At the peak of the epidemic, France, like many other European countries, was so desperately short of test kits that many sick people were never able to be tested.

Today, even though France performs a million tests a week, the widespread test has created delays in getting deals and results – up to a week in Paris. People can now be tested regardless of their symptoms or the history of their contacts, and officials have not established priority tests that will speed up the results for the people who are most at risk for themselves and others.

“We could have a more targeted testing policy that would probably be more useful in fighting the virus than what we are doing now,” said Lionel Barrand, president of the Union of Young Medical Biologists, adding that the French government should limit testing to humans. with prescription and participate in targeted screening campaigns to combat the emergence of clusters.

Experts said French health officials also need to greatly improve efforts to track contact, which proved crucial to the spread of the virus in Asian countries.

Following the closure of the two-month shutdown in May, France’s social security system introduced a manual contact tracking system to track infected people and their contacts. But the system, which is highly dependent on human contact trackers, has yielded mixed results.

At the start of the campaign, each infected person gave the contact tracker an average of 2.4 other names, most likely family members. The campaign steadily improved as the number of names rose to more than five in July, according to a recent report by the French health authorities.

But since then, the average number has gradually dropped to less than three contacts per. Person, while the number of confirmed cases of Covid-19 has increased tenfold in the meantime and increased from a seven-day average of approx. 800 new cases per Day in mid-July to an average of about 8,000 per.

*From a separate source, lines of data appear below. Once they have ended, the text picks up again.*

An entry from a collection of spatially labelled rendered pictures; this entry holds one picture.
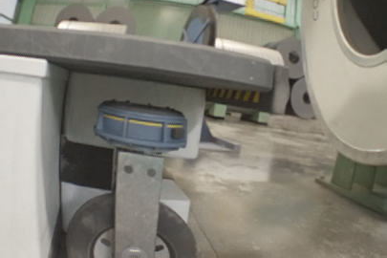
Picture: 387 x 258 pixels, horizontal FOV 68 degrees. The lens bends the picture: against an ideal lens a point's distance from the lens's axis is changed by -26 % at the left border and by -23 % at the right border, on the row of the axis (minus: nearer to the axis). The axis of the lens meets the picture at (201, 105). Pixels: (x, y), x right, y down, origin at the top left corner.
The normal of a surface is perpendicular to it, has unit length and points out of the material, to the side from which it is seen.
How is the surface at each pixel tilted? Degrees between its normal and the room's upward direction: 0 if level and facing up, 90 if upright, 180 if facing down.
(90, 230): 92
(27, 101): 90
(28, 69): 90
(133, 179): 90
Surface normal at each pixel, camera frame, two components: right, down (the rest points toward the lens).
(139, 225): 0.28, 0.07
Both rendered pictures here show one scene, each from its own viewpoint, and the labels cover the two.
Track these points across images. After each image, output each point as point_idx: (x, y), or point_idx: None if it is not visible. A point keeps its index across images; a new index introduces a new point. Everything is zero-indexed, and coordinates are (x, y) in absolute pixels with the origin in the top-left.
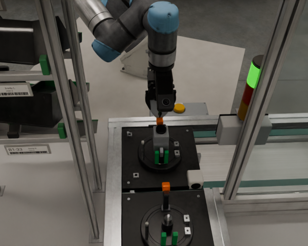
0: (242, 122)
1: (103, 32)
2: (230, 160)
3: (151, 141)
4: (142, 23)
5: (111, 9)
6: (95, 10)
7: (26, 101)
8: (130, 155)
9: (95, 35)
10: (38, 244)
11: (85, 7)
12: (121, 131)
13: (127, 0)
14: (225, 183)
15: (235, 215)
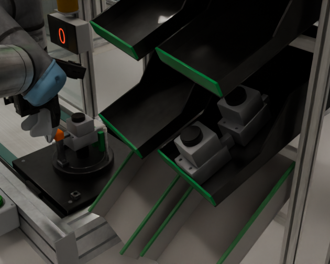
0: (73, 18)
1: (37, 51)
2: (32, 142)
3: (74, 166)
4: (14, 10)
5: None
6: (2, 46)
7: None
8: (107, 180)
9: (37, 71)
10: (267, 232)
11: (2, 53)
12: (69, 215)
13: None
14: (89, 101)
15: None
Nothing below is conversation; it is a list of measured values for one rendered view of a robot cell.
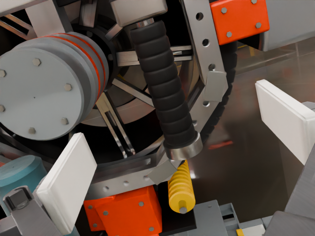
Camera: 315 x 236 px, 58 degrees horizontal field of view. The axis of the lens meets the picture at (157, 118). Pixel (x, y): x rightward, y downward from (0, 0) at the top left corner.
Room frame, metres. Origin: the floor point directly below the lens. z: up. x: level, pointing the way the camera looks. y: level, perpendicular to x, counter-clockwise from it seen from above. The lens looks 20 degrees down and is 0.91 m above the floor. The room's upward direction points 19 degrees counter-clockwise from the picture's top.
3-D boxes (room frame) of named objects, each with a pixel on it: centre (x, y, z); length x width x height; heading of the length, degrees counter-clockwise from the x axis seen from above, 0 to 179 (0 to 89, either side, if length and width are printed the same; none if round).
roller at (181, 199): (0.63, -0.01, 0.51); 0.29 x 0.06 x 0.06; 174
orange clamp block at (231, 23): (0.52, -0.19, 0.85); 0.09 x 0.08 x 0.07; 84
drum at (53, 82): (0.48, 0.13, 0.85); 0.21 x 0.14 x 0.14; 174

Today at the moment, according to figures compiled by The New York Times.

At the height of the epidemic, most people in France were extremely critical of the government’s handling of the epidemic. But polls show a majority now believes the government will handle a possible second wave better than the first.

Jérôme Carrière, a police officer who visited Paris from his home in Metz, in northern France, said it was a good sign that most people were now wearing masks.

“In the beginning, we, like all French people, were shocked and worried,” said Mr Carrière, 55, adding that two elderly family friends had died of Covid-19. “And then we adapted and went back to our normal lives.”

Reporting was contributed by Constant Méheut and Antonella Francini from Paris, Matt Apuzzo from Brussels, Gaia Pianigiani and Emma Bubola from Rome and Christopher F. Schuetze from Berlin.